Wir verließen die Tribüne und gingen zu den Absattelplätzen hinüber.»Wissen Sie was?«sagte er.»Sie sind überhaupt nicht so, wie ich’s erwartet habe.«
«Inwiefern?«fragte ich lächelnd.
«Oh, ich glaube… Bei einem großen Filmstar hatte ich so etwas wie, na ja, Charisma erwartet. Verstehen Sie?«
«Wenn sie nicht vor der Kamera stehen, sind Filmschauspieler so farblos wie jeder andere.«
Er warf mir einen argwöhnischen Blick zu, aber ich machte mich nicht über ihn lustig. Ich meinte es ernst. Er hatte von Natur aus viel mehr Ausstrahlung als ich. Ich mochte ein paar Zentimeter größer sein, etwas breitere Schultern haben, aber das war nicht ausschlaggebend.
Der Mann, der um das Pferd herumging, das Dritter geworden war, dabei kritisch seine Beine betrachtete und ihm mit prüfender Hand über die Lende strich, war ein stämmiger, untersetzter Mensch mit einem unzufriedenen Gesicht.
«Das ist Greville«, nickte Danilo, meinem Blick folgend.
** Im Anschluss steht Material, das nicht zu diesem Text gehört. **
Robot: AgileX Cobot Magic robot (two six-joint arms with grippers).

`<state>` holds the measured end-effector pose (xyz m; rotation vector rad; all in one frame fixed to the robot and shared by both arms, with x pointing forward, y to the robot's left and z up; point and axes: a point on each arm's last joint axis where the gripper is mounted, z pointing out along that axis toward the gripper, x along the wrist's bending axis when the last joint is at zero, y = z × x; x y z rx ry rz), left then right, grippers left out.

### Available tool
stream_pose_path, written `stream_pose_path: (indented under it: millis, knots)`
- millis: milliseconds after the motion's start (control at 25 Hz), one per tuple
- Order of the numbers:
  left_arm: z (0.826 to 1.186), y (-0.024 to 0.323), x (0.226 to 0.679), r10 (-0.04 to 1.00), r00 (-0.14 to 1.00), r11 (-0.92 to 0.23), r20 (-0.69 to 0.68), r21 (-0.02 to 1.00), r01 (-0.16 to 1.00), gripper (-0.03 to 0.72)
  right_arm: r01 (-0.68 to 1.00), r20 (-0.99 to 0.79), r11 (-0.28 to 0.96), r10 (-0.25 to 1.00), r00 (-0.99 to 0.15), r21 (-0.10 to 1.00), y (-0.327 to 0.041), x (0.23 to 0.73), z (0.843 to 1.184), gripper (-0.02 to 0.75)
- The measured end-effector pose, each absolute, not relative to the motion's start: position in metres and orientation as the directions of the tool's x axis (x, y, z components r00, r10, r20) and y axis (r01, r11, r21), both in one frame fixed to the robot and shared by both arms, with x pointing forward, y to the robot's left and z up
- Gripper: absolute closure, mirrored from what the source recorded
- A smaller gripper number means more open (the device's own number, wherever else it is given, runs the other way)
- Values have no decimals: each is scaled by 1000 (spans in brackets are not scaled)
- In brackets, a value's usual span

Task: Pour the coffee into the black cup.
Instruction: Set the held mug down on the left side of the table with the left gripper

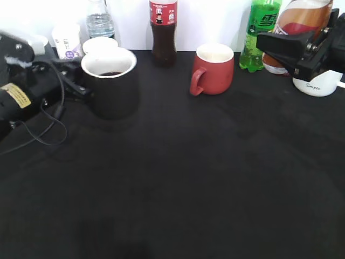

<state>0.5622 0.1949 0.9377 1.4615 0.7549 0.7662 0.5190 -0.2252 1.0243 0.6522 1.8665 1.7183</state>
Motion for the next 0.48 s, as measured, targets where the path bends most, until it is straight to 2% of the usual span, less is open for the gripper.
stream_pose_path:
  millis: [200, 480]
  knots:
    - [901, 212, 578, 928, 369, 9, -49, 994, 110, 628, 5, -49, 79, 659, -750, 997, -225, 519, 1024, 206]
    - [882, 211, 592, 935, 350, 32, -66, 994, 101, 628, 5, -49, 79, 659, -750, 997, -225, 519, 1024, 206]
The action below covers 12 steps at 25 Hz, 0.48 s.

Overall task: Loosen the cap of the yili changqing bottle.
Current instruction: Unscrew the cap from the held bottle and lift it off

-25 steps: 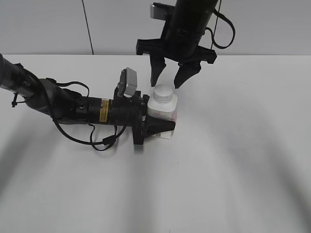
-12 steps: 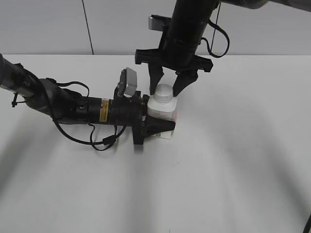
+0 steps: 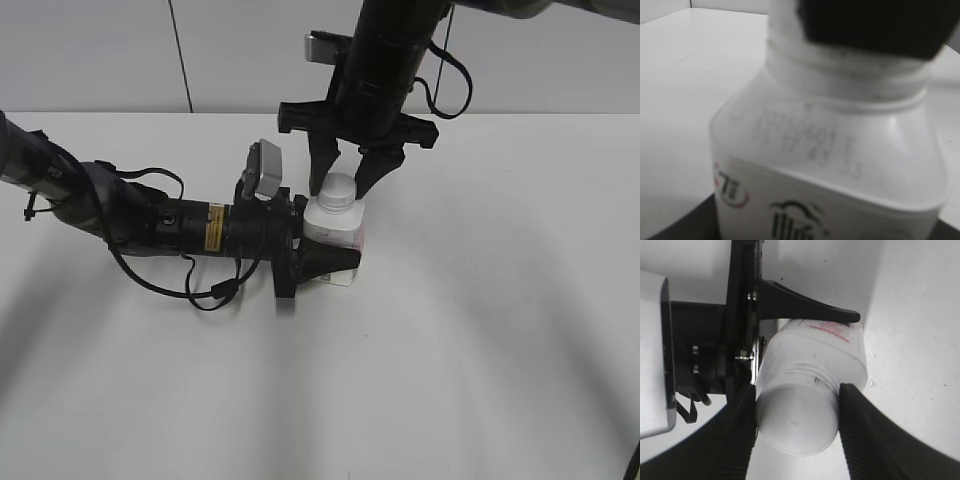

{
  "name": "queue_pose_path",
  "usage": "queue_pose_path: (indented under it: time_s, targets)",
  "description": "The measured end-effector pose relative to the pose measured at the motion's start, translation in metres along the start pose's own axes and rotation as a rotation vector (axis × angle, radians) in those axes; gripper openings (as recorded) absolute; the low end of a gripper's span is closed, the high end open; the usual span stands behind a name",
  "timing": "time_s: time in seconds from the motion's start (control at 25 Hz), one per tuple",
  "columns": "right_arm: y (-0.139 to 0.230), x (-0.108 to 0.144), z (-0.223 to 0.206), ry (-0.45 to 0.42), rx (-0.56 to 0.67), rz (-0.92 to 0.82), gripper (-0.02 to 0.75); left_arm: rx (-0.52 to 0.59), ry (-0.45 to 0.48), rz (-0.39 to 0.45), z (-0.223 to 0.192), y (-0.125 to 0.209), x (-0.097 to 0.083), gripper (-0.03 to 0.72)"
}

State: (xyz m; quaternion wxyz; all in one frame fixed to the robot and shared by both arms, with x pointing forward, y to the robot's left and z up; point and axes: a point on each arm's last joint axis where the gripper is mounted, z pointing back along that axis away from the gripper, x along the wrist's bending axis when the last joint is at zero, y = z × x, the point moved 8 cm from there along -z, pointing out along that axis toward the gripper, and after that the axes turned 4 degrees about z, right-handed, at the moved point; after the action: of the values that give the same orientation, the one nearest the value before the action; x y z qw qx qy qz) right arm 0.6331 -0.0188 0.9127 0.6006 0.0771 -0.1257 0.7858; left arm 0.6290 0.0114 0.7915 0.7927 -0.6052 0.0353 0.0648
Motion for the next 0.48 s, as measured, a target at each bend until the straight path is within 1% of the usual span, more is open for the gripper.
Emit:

Der Trainer unterhielt sich kurz mit einer Frau, die laut Danilo die Besitzerin des Pferdes war. Sein Benehmen wirkte aus zehn Schritt Entfernung schroff und keineswegs verbindlich. Ich wußte, daß Trainer sich ein dickes Fell zulegen mußten, um bei Verstand zu bleiben: Man konnte sich nicht immerzu bei den Besitzern entschuldigen, wenn ihre Pferde unterlagen; man mußte ihnen klarmachen, daß trotz des Hafers und des investierten Trainings die Pferde anderer Leute vielleicht eben doch schneller laufen konnten. Aber Greville Arknold schien einfach unangenehm zu sein.
Nach einiger Zeit wurden die Pferde weggeführt, und die Menschenmenge zerstreute sich. Arknold hörte mit zusammengekniffenem Mund und eigensinnig zurückge-worfenem Kopf der Besitzerin zu, die nachgerade um Entschuldigung zu bitten schien. Sie hielt inne, sah, daß er sich nicht milde stimmen ließ, zuckte die Achseln, wandte sich langsam ab und ging davon.